En réalité, le marché de la revente de livres en France est en pleine croissance. En raison de la crise, de l’essor des brocantes et vide-greniers, des legs de bibliothèques à des associations qui les revendent et, en contrepoint, de la plus grande mobilité des Français et d’appartements toujours plus petits qui ne favorisent pas le stockage. Certes, les conditions du marché ont beaucoup changé. Si certains étudiants prisent l’achat de livres d’occasion au nom de l’écoresponsabilité, d’autres vont plus loin en privilégiant les book crossing et les bibliothèques de rues. L’élément qui perturbe sans doute le plus le marché des bouquinistes qui ont pignon sur rue tient dans son ubérisation numérique. Beaucoup de lecteurs vendent leurs livres d’occasion sur internet. Des sites personnels dédiés fleurissent depuis quelques années (le vendeur n’a souvent que peu de compétences en matière de conseils, mais il n’en a guère besoin pour de la simple revente). Sans parler des market places tel Amazon, un géant qui met en avant quatre atouts majeurs : une gigantesque base de données utilisateur, un très bon référencement par les moteurs de recherche, des exigences élevées à l’égard des vendeurs (les plus mal notés ne tiennent pas longtemps) et des frais d’envoi quasi nuls. Une ubérisation qui accentue la concurrence (d’une manière peu ou prou loyale)…

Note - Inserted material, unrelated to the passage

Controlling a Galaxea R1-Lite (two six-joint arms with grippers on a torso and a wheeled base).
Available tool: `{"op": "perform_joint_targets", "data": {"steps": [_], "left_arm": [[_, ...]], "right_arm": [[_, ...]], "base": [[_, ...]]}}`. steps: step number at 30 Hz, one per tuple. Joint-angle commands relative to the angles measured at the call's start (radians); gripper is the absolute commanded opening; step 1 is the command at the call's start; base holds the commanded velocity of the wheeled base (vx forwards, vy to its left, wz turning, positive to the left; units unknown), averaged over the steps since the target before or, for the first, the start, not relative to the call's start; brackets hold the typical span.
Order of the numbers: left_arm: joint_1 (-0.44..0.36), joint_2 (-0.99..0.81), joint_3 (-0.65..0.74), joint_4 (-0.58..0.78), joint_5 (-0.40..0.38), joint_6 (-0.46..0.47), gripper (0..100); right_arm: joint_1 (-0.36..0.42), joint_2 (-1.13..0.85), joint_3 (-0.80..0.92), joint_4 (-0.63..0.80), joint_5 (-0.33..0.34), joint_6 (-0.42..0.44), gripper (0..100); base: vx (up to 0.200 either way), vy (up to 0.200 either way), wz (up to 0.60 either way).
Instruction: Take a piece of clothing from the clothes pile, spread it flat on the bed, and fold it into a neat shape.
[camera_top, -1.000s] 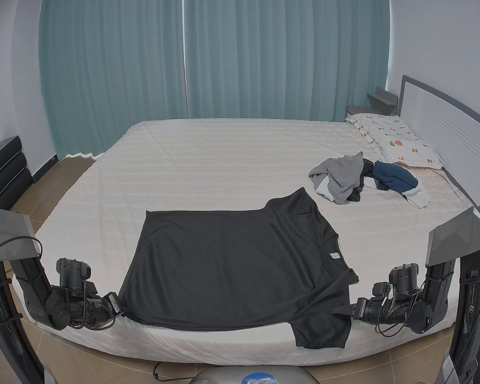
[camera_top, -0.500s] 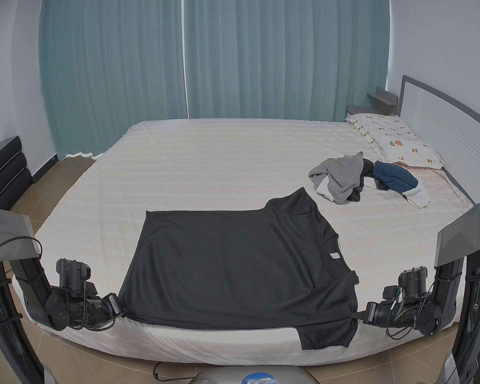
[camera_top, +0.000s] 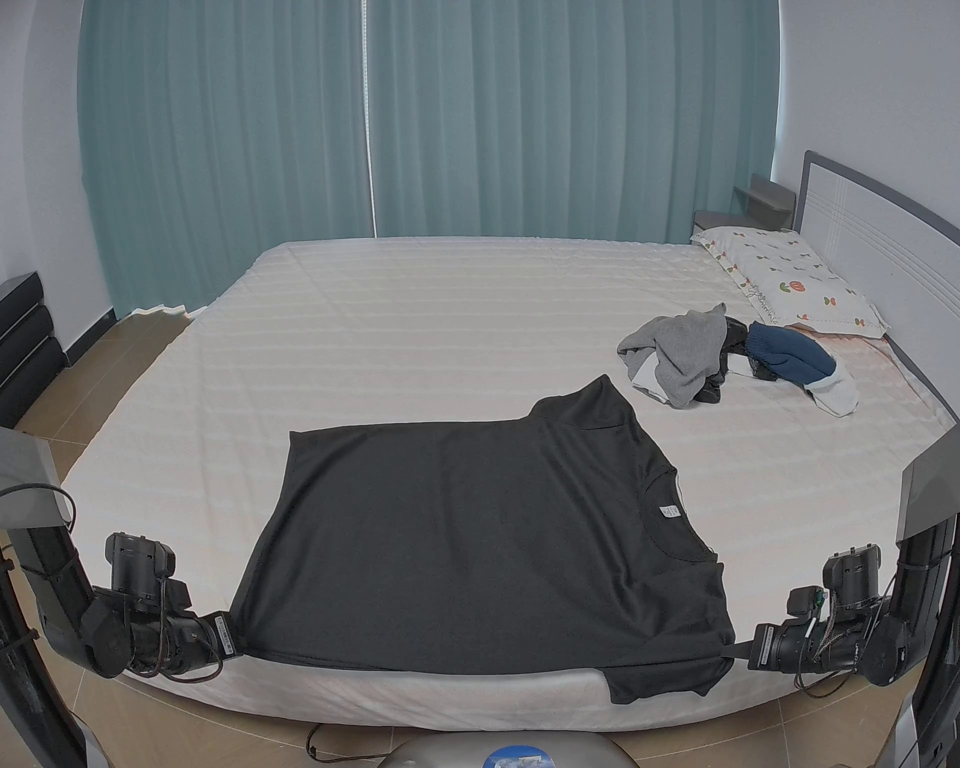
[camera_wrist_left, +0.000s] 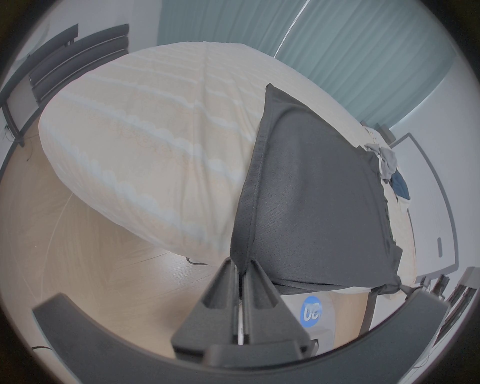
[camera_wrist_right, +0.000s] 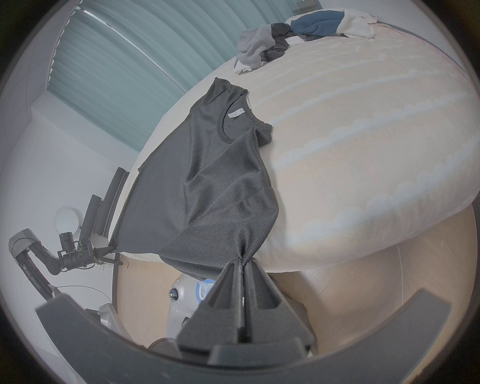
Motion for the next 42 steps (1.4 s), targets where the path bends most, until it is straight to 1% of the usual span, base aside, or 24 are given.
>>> {"op": "perform_joint_targets", "data": {"steps": [1, 4, 6, 8, 9, 11, 13, 14, 15, 17, 21, 23, 24, 26, 32, 38, 39, 42], "left_arm": [[0.001, -0.006, 0.028, -0.002, 0.003, 0.028, 0], [0.001, -0.006, 0.034, 0.001, 0.004, 0.036, 0], [0.001, -0.006, 0.037, 0.003, 0.004, 0.039, 0], [0.001, -0.006, 0.051, 0.003, 0.004, 0.060, 0], [0.001, -0.006, 0.066, 0.003, 0.004, 0.096, 0], [0.001, -0.007, 0.075, 0.003, 0.006, 0.114, 0], [0.001, -0.010, 0.079, 0.004, 0.012, 0.116, 0], [0.001, -0.010, 0.079, 0.004, 0.012, 0.117, 0], [-0.001, -0.017, 0.088, 0.011, 0.035, 0.122, 0], [-0.007, -0.024, 0.097, 0.015, 0.046, 0.131, 0], [-0.044, -0.055, 0.121, 0.035, 0.073, 0.137, 0], [-0.047, -0.055, 0.121, 0.044, 0.083, 0.137, 0], [-0.052, -0.055, 0.120, 0.064, 0.110, 0.139, 0], [-0.056, -0.056, 0.123, 0.080, 0.129, 0.140, 0], [-0.090, -0.083, 0.129, 0.129, 0.150, 0.140, 0], [-0.093, -0.104, 0.129, 0.178, 0.152, 0.142, 0], [-0.093, -0.119, 0.128, 0.204, 0.152, 0.151, 0], [-0.093, -0.136, 0.117, 0.242, 0.152, 0.163, 0]], "right_arm": [[-0.001, -0.020, 0.023, 0.023, -0.001, 0.002, 0], [0.000, -0.089, 0.023, 0.132, -0.001, -0.006, 0], [0.000, -0.115, 0.023, 0.159, -0.001, -0.006, 0], [0.000, -0.130, 0.023, 0.175, -0.003, -0.006, 0], [0.000, -0.138, 0.023, 0.196, -0.007, -0.006, 0], [0.003, -0.147, 0.023, 0.244, -0.029, -0.015, 0], [0.008, -0.158, 0.023, 0.304, -0.065, -0.038, 0], [0.008, -0.160, 0.023, 0.308, -0.069, -0.040, 0], [0.008, -0.183, 0.023, 0.351, -0.098, -0.064, 0], [0.009, -0.201, 0.023, 0.362, -0.107, -0.070, 0], [0.013, -0.235, 0.023, 0.396, -0.119, -0.072, 0], [0.013, -0.239, 0.023, 0.411, -0.125, -0.072, 0], [0.014, -0.242, 0.023, 0.446, -0.153, -0.072, 0], [0.014, -0.247, 0.023, 0.475, -0.168, -0.072, 0], [0.014, -0.281, 0.023, 0.526, -0.174, -0.072, 0], [0.016, -0.331, 0.023, 0.596, -0.176, -0.072, 0], [0.016, -0.354, 0.023, 0.633, -0.176, -0.074, 0], [0.016, -0.388, 0.023, 0.662, -0.173, -0.087, 0]], "base": [[0.000, 0.000, 0.00], [0.000, 0.000, 0.00], [0.000, 0.000, 0.00], [0.000, 0.000, 0.00], [0.000, 0.000, 0.00], [0.000, 0.000, 0.00], [0.000, 0.000, 0.00], [0.000, 0.000, 0.00], [0.000, 0.000, 0.00], [0.000, 0.000, 0.00], [0.000, 0.000, 0.00], [0.000, 0.000, 0.00], [0.000, 0.000, 0.00], [0.000, 0.000, 0.00], [0.000, 0.000, 0.00], [0.000, 0.000, 0.00], [0.000, 0.000, 0.00], [0.000, 0.000, 0.00]]}}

Témoin de cette évolution complexe, Daniel refuse toutefois de succomber ni à la nostalgie ni à l’adaptation forcée. Le second millénaire et les nouvelles technologies n’ont pas enterré sa bien ancienne profession. Rennes lit encore, Rennes achète toujours dans la rue. Quant à la relève… il se veut optimiste : « Un jour, quelqu’un a décidé de vendre des frites. Aujourd’hui ils sont des milliers. Ici, c’est pareil. Cela fait trente ans que je donne l’exemple ». Lui qui écoule une partie de sa marchandise devant le campus de Villejean, il est sûr qu’il y aura toujours des étudiants pour reprendre le flambeau du livre d’occasion incarné par un bouquiniste sur une place publique. Des jeunes un peu rebelles, car « il faut être rebelle pour être bouquiniste… refuser de mettre une cravate, de travailler dans une banque, aller au contact des clients dans la vraie vie où parfois il pleut. » Comme pour lui donner raison, le ciel se dégage alors que notre conversation touche à sa fin. Signe que le métier de bouquiniste a encore de beaux jours devant lui…
Marché du livre des bouquinistes, place Hoche à Rennes, tous les jours de 10h à 18h (selon les aléas climatiques)

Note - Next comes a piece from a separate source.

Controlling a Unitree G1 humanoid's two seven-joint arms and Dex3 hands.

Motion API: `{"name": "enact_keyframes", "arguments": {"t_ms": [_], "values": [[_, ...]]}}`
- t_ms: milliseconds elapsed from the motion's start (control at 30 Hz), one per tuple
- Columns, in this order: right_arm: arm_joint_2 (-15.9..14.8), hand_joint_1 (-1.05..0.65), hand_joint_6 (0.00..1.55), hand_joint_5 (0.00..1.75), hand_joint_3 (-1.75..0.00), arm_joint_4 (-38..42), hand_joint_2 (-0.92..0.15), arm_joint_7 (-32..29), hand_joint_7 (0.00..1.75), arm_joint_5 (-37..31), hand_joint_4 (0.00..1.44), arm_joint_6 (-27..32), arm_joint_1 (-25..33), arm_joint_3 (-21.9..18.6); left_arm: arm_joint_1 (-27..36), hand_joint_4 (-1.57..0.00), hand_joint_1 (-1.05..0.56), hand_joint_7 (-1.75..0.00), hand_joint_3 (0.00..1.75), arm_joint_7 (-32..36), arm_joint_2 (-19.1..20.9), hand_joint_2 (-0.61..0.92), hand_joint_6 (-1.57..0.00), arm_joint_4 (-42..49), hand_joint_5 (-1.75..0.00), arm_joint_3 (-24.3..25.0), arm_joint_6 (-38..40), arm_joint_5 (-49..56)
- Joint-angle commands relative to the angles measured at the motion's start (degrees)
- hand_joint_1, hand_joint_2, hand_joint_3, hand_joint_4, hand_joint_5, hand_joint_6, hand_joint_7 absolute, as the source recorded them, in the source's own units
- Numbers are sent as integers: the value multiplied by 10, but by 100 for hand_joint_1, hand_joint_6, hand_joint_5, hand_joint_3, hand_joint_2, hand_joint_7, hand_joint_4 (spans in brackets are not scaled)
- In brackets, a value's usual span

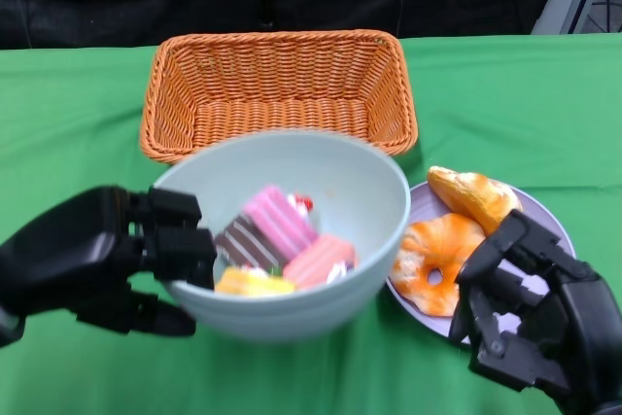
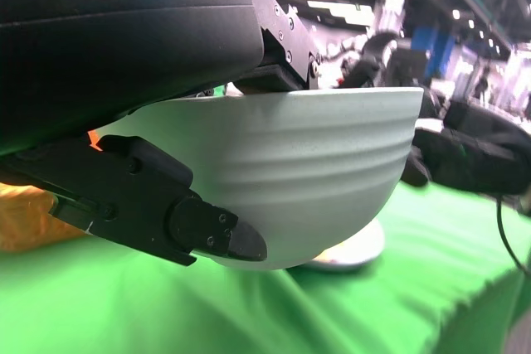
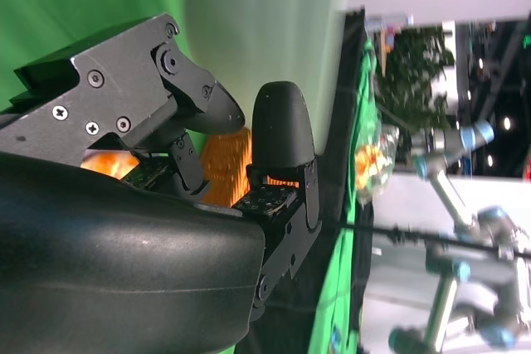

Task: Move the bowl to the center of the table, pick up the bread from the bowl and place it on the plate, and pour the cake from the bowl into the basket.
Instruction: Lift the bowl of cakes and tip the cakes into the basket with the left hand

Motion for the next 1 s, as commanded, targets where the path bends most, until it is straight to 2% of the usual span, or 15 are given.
{"name": "enact_keyframes", "arguments": {"t_ms": [33, 233, 433, 600, 733, 833, 1000], "values": [[-12, -9, 54, 175, -130, 1, -53, 15, 175, 9, 85, 7, 4, 4, -26, -80, -17, -125, 60, -28, -12, 87, -81, 9, -167, 19, 2, -49], [-25, -5, 57, 175, -134, 6, -50, 28, 171, -15, 87, -2, 8, 22, -40, -81, -13, -120, 76, -96, -40, 76, -81, -5, -159, 21, 41, -132], [-26, -2, 59, 175, -136, 36, -48, 25, 168, -36, 84, -46, -1, 26, -55, -78, -12, -125, 78, -162, -77, 74, -78, -10, -169, 40, 101, -183], [-25, -1, 62, 175, -137, 47, -48, 17, 164, -51, 83, -63, -4, 27, -74, -74, -9, -125, 91, -212, -114, 67, -76, 2, -170, 64, 147, -215], [-25, 0, 63, 175, -137, 53, -48, 18, 162, -50, 84, -71, -7, 28, -95, -74, -12, -128, 84, -247, -154, 72, -75, 1, -170, 88, 203, -246], [-26, 0, 63, 175, -136, 58, -48, 14, 162, -57, 84, -76, -9, 29, -106, -71, -11, -134, 66, -282, -183, 83, -72, 2, -173, 102, 242, -277], [-27, 0, 62, 175, -134, 62, -48, 15, 161, -63, 82, -77, -7, 33, -130, -78, -13, -146, 85, -325, -235, 74, -68, 21, -175, 133, 310, -314]]}}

* Vincent Chabault in Vers la fin des librairies ? Ce sociologue estime le marché du livre d’occasion à 800 millions d’euros par an. Le marché global de la vente de livre s’élèverait à 4 milliards d’euros par an. Selon le ministère de la Culture, 10% des Français ont acheté un livre d’occasion en 2012, 2013 et 2014, 11% en 2015, près de 12% en 2016.